Chinese President Xi Jinping and foreign leaders walk to Tian’anmen Rostrum ahead of a grand gathering to commemorate the 80th anniversary of the victory in the Chinese People’s War of Resistance against Japanese Aggression and the World Anti-Fascist War in Beijing, capital of China, Sept. 3, 2025. (Xinhua/Ding Lin)
At Beijing’s Tian’anmen Square, Chinese President Xi Jinping, together with world leaders, attended on Wednesday morning a grand military parade honoring both China’s victory and the collective triumph of nations that overcame fascism eighty years ago.
Standing on the rostrum of Tian’anmen, Xi delivered a speech marking the 80th anniversary of the victory in the Chinese People’s War of Resistance Against Japanese Aggression and the World Anti-Fascist War. He called on nations across the world to eliminate the root cause of war and prevent historical tragedies from recurring.
Xi said common security can only be safeguarded when nations across the world treat each other as equals, live in harmony, and mutually support one another.
For Xi, this solemn observance is more than a tribute to history; it signals a vision for the future, where humanity can peacefully share a more just, equitable and prosperous world.
WORLD NEEDS JUSTICE
Ahead of the ceremony, Xi and world leaders stepped onto the Tian’anmen rostrum, shaking hands with Chinese war veterans in turn. Moments later, under Xi’s gaze, PLA troops in various formations marched through this vast square.

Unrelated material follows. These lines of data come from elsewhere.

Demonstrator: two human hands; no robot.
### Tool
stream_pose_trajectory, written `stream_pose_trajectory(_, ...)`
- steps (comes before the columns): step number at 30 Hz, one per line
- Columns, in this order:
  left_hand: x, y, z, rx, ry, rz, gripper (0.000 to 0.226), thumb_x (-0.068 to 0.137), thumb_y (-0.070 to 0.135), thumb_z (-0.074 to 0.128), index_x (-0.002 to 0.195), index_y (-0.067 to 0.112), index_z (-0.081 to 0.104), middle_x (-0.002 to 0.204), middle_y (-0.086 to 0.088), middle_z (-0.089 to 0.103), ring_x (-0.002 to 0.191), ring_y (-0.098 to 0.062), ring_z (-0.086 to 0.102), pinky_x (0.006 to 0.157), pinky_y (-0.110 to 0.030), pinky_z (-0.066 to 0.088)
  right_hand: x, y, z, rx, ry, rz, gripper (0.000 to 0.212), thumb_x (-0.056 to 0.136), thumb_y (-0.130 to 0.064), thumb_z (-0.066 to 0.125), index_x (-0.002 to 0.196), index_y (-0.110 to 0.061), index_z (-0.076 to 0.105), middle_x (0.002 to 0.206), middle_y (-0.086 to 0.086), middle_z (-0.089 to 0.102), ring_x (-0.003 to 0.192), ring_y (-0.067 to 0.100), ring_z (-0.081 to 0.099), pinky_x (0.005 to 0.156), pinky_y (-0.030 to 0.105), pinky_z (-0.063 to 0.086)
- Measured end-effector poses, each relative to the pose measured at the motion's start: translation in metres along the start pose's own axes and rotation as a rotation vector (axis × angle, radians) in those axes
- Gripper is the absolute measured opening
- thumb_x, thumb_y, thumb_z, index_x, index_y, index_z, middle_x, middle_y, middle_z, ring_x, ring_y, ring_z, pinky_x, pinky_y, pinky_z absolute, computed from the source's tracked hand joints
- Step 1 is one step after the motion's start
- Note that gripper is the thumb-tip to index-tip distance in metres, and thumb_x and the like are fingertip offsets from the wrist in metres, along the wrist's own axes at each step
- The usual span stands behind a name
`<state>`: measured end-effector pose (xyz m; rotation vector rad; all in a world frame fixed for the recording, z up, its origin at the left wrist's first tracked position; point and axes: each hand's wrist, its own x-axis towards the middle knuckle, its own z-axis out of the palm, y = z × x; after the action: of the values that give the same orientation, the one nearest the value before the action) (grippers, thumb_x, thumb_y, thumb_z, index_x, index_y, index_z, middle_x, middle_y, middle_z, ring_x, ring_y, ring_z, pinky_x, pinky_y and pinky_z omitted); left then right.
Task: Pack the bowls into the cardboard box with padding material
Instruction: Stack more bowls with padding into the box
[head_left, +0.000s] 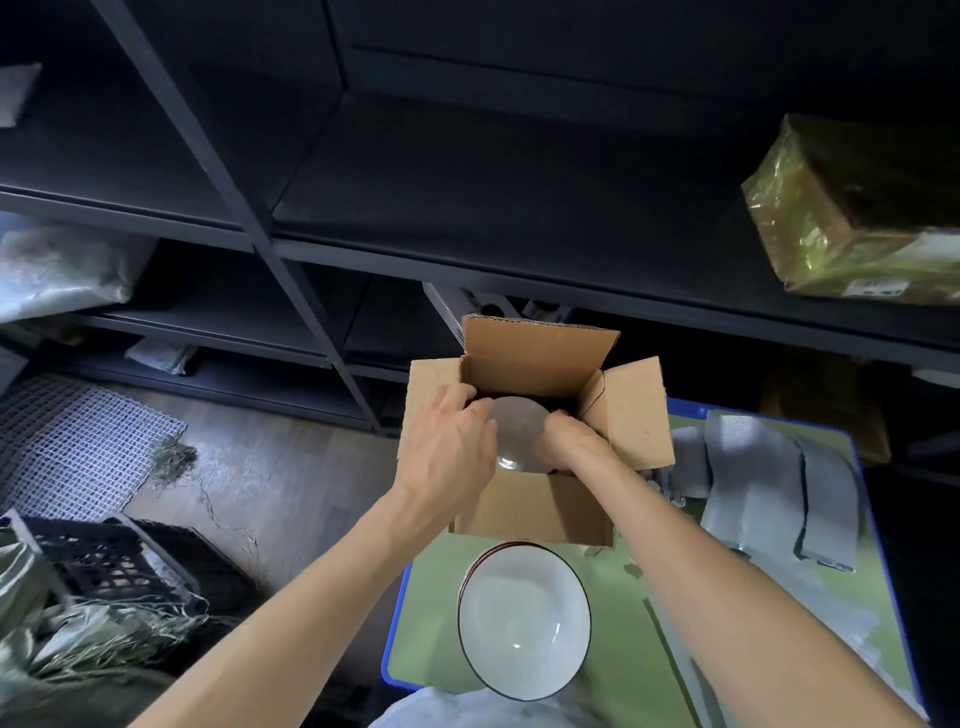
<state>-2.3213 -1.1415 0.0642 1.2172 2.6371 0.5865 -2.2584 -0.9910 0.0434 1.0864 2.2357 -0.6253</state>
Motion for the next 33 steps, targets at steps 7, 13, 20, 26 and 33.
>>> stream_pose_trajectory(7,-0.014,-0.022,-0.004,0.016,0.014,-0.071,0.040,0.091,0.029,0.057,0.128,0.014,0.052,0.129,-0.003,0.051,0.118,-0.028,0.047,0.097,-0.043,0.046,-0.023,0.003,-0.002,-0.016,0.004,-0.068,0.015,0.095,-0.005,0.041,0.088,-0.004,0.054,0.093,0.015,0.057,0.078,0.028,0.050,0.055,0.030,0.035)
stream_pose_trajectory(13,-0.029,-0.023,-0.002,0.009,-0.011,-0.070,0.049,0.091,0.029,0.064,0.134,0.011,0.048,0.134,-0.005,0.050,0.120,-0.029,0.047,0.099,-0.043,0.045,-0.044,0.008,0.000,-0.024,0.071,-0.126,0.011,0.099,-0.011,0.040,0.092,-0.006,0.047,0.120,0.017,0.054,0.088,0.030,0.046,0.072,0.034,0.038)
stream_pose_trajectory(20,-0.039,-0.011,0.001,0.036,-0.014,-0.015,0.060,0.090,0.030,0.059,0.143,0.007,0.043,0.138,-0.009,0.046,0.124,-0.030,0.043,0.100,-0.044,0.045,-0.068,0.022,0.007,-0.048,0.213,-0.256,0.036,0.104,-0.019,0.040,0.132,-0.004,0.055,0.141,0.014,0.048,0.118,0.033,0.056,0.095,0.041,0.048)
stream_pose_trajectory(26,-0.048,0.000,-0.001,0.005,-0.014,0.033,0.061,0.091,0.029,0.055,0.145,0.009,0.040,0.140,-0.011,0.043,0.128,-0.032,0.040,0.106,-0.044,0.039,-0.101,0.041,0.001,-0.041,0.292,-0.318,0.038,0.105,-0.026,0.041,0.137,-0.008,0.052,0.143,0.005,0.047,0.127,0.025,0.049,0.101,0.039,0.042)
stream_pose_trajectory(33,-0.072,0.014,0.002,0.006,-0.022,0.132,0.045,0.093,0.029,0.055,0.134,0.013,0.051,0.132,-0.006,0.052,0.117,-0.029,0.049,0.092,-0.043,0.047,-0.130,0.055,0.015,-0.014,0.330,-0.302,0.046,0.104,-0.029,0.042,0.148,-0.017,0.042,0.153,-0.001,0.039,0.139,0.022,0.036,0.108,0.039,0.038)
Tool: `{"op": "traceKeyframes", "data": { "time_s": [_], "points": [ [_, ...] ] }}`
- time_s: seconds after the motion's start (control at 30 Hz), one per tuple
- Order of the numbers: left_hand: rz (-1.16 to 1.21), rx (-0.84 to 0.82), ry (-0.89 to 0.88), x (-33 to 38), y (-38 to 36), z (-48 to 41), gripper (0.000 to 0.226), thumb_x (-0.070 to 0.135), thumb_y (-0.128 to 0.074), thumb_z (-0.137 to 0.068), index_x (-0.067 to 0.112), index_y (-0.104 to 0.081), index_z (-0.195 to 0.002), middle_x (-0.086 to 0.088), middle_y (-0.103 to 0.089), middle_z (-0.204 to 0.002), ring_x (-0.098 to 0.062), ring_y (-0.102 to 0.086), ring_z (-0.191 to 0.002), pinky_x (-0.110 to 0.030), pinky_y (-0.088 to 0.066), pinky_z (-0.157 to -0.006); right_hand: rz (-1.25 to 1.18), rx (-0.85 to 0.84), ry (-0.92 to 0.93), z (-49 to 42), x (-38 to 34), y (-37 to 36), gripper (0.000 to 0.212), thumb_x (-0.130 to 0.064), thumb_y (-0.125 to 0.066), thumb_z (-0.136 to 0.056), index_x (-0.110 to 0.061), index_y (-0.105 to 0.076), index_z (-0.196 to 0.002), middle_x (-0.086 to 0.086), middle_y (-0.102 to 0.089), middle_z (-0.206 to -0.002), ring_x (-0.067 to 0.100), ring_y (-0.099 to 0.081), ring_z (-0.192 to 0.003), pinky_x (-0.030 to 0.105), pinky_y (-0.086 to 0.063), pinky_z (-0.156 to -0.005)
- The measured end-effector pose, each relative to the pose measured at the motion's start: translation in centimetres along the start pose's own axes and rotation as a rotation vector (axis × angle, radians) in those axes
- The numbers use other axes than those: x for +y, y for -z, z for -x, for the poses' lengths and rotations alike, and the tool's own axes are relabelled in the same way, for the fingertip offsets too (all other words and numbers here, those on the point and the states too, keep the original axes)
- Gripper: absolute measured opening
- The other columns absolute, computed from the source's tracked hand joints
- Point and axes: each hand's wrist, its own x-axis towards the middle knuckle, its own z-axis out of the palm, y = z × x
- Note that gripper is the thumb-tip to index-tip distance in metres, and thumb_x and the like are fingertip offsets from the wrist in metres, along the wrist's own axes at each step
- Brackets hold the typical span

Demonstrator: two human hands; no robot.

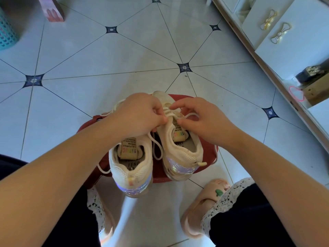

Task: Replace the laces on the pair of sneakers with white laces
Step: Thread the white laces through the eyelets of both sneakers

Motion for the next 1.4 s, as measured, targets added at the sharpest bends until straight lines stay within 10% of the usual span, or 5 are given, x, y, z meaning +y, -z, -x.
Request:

That same gaze was present in past May, when he watched PLA troops march across Moscow’s Red Square during commemorations of the 80th anniversary of the Soviet Union’s Great Patriotic War. Shortly after, Xi joined Russian President Vladimir Putin and other leaders to lay red flowers at the Tomb of the Unknown Soldier by the Kremlin Wall, pausing in silence for those who died in the fight against fascism.
Ahead of the trip, Xi published a signed article in the Russian Gazette newspaper — “Learning from History to Build Together a Brighter Future.” He wrote: “The world needs justice, not hegemonism.”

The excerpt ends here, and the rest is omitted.